O recuo do Senado –aliás, previsível– na escandalosa majoração salarial que a Câmara concedera aos congressistas desanuvia um pouco o pesado ambiente político que paira sobre Brasília. Não foi, contudo, por desprendimento ou altruísmo que os senadores reverteram a decisão, mas sim devido à grande pressão do Executivo e à péssima repercussão do aumento junto à opinião pública.

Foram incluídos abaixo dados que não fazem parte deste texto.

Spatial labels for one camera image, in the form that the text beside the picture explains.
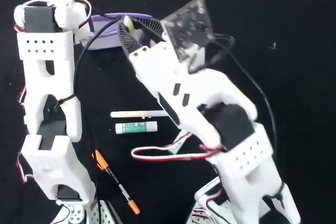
red and white wire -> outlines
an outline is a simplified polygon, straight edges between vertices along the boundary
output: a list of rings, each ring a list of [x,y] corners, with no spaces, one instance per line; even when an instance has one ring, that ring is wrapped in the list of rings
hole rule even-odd
[[[192,214],[192,217],[201,217],[205,219],[210,219],[213,222],[213,224],[216,224],[215,219],[212,218],[203,208],[194,208],[193,211],[194,213]]]
[[[22,165],[20,163],[20,156],[21,156],[21,152],[17,154],[16,166],[19,169],[21,180],[22,180],[22,183],[24,184],[28,181],[29,178],[34,179],[34,176],[32,174],[24,173]]]
[[[210,150],[203,145],[200,145],[200,148],[202,150],[206,150],[206,153],[190,153],[190,154],[178,154],[178,155],[164,155],[164,156],[143,156],[143,155],[137,155],[139,152],[148,151],[148,150],[157,150],[157,151],[168,151],[171,148],[174,148],[180,141],[184,140],[185,137],[190,136],[190,132],[184,134],[180,137],[175,143],[166,145],[164,147],[157,147],[157,146],[146,146],[146,147],[138,147],[134,148],[131,151],[131,155],[134,159],[137,160],[143,160],[143,161],[188,161],[188,160],[195,160],[195,159],[205,159],[208,157],[211,157],[221,150],[223,150],[223,146],[220,146],[216,149]]]
[[[78,27],[78,28],[82,28],[91,18],[92,6],[91,6],[90,2],[87,1],[87,0],[71,0],[71,3],[72,2],[79,2],[79,3],[82,3],[82,4],[86,4],[86,6],[89,8],[89,12],[88,12],[88,15],[87,15],[86,19],[82,23],[80,23],[80,25]]]
[[[31,4],[35,4],[35,3],[46,3],[46,4],[49,4],[51,6],[53,6],[54,4],[47,1],[47,0],[29,0],[25,3],[23,3],[22,5],[23,6],[29,6]],[[14,30],[16,30],[18,33],[24,33],[25,30],[22,28],[22,27],[19,27],[17,24],[14,25]]]
[[[25,107],[24,104],[22,103],[22,98],[25,92],[26,92],[26,84],[23,86],[22,91],[20,92],[19,98],[17,100],[22,107]]]

circuit board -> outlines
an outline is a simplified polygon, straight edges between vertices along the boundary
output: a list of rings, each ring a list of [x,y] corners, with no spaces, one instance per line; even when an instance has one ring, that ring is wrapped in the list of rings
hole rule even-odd
[[[165,27],[180,62],[189,57],[186,50],[195,44],[201,48],[214,40],[205,0],[192,0],[163,19],[162,25]]]

pen cap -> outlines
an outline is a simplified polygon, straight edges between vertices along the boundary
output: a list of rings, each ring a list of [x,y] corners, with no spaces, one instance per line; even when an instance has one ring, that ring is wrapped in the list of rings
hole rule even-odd
[[[140,209],[138,208],[138,206],[136,205],[136,203],[134,202],[133,199],[131,199],[130,201],[128,201],[128,205],[132,208],[133,212],[138,215],[140,213]]]
[[[105,170],[106,168],[109,167],[109,164],[105,161],[103,156],[100,154],[98,150],[95,150],[96,152],[96,157],[97,157],[97,165],[101,170]]]

background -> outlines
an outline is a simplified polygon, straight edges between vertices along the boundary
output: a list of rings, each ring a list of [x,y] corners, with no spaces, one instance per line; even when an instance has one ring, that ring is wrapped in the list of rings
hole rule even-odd
[[[22,185],[15,166],[25,138],[24,111],[17,103],[24,85],[23,66],[13,30],[13,9],[27,0],[0,0],[0,188],[1,223],[48,223],[59,207],[34,181]],[[106,12],[139,12],[164,18],[190,0],[89,0]],[[206,0],[216,33],[236,38],[234,54],[270,99],[278,126],[278,168],[289,185],[302,223],[332,223],[335,125],[336,10],[331,0]],[[225,72],[257,105],[258,121],[270,120],[257,90],[229,59]],[[214,176],[205,161],[134,161],[136,146],[171,143],[177,129],[158,119],[159,131],[116,136],[110,111],[151,110],[158,105],[132,73],[120,48],[87,54],[79,73],[82,112],[102,154],[142,213],[132,214],[109,177],[97,172],[89,155],[87,124],[74,144],[100,193],[124,223],[184,223],[194,193]]]

label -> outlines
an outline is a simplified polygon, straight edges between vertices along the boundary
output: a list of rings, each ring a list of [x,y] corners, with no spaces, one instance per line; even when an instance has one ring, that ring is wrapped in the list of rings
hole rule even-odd
[[[146,132],[147,124],[142,123],[123,123],[122,124],[122,133],[136,133],[136,132]]]

De qualquer forma, a disposição do Legislativo de negociar sugere que o que se convencionava chamar de a crise dos Três Poderes caminha para tornar-se a crise de dois Poderes, o que não a torna menos preocupante. De fato, o embate entre o Executivo e o Judiciário em torno da data da conversão dos salários dos juízes e funcionários do Supremo Tribunal Federal à URV –em tese uma questão técnica menor– já assumiu proporções muito maiores do que deveria.
A absoluta inoportunidade do aumento salarial que os ministros do Supremo se concederam –e o risco mesmo de a majoração ser estendida a outras categorias do funcionalismo num formidável efeito bola de neve– diminui o espaço para uma negociação.
E, para torná-lo ainda mais estreito, o presidente da República aferrou-se ontem à decisão de não ceder absolutamente nada. Naufragou, assim, o ensaio de negociação entre o seu ministro da Fazenda e ministros do Supremo.
É evidente que a saída para o impasse não passa por aceitar uma carga onerosa para os cofres públicos. Mas é igualmente evidente a necessidade de se manter as conversações no marco da normalidade institucional e do bom senso, de parte a parte. Por mais que o presidente Itamar Franco pareça ter sido empurrado à ação pelos ministros militares, o fato é que as Forças Armadas, como instituição, não ultrapassaram os limites constitucionais.
Por isso mesmo, caiu no vazio o intolerável apelo golpista de um certo Grupo Guararapes. A era dos tanques, felizmente, está enterrada num passado que não pode voltar.